**Data shown:**
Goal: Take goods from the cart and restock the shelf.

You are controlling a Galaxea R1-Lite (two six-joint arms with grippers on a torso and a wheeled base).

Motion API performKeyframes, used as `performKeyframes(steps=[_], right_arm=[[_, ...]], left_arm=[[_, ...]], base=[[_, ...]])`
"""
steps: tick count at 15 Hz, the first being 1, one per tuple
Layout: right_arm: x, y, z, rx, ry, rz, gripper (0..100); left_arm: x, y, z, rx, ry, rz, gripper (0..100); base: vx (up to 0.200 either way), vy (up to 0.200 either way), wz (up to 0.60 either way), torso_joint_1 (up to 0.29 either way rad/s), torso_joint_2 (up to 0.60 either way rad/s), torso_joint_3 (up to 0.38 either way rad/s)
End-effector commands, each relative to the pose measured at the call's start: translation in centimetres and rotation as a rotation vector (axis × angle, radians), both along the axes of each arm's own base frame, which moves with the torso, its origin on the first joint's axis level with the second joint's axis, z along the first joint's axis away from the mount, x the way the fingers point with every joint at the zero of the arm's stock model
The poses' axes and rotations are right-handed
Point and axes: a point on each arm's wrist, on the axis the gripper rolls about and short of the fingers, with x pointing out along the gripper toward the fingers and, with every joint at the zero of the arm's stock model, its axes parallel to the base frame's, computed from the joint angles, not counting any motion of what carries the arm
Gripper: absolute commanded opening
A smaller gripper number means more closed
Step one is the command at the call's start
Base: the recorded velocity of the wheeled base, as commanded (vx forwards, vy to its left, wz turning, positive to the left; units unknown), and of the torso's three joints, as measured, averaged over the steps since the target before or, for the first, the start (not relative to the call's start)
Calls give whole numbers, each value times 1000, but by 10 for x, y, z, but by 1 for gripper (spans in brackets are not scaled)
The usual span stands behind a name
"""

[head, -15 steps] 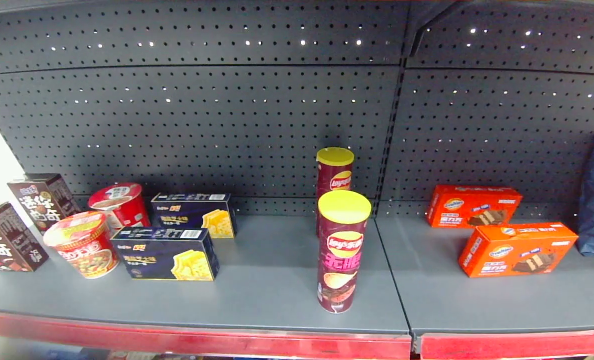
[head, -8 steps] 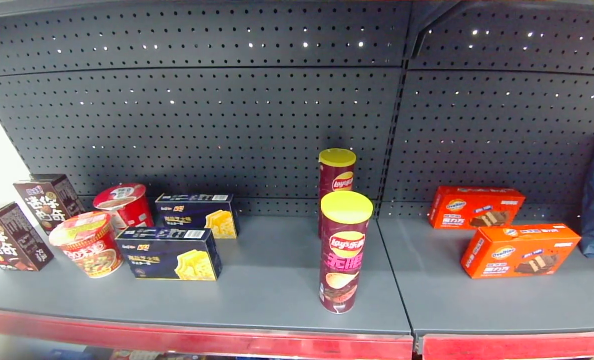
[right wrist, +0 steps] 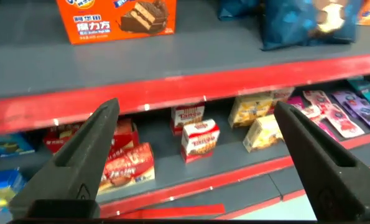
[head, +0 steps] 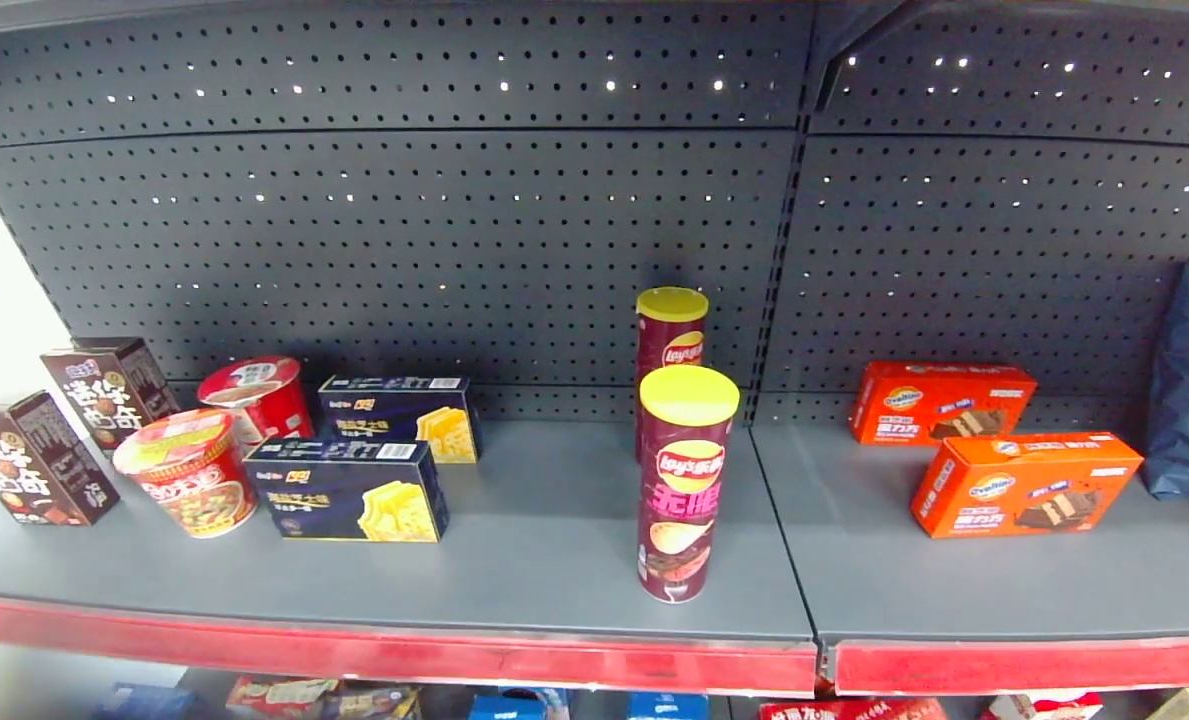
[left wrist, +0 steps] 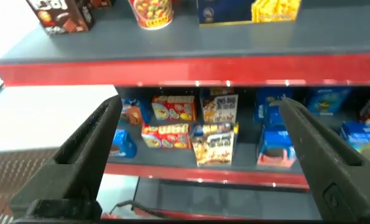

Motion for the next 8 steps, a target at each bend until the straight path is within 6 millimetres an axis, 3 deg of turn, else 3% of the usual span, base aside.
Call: performKeyframes(steps=[1,5,7,8], right_arm=[[0,0,0,2,5,0,100],[1,0,0,7,4,5,100],[1,0,0,7,4,5,100],[0,0,0,7,3,5,100]], left_arm=[[0,0,1,0,-1,-4,100],[0,1,1,-6,0,-40,100],[0,1,1,-6,0,-60,100],[0,1,0,-6,0,-57,100]], base=[[0,0,0,0,0,0],[0,0,0,0,0,0],[0,0,-600,2,2,5],[0,0,0,0,0,0]])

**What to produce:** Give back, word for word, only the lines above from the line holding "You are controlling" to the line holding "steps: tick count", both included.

**Solution to the exercise:**
You are controlling a Galaxea R1-Lite (two six-joint arms with grippers on a torso and a wheeled base).

Motion API performKeyframes, used as `performKeyframes(steps=[_], right_arm=[[_, ...]], left_arm=[[_, ...]], base=[[_, ...]])`
"""
steps: tick count at 15 Hz, the first being 1, one per tuple

The exercise is done, and nothing more is needed.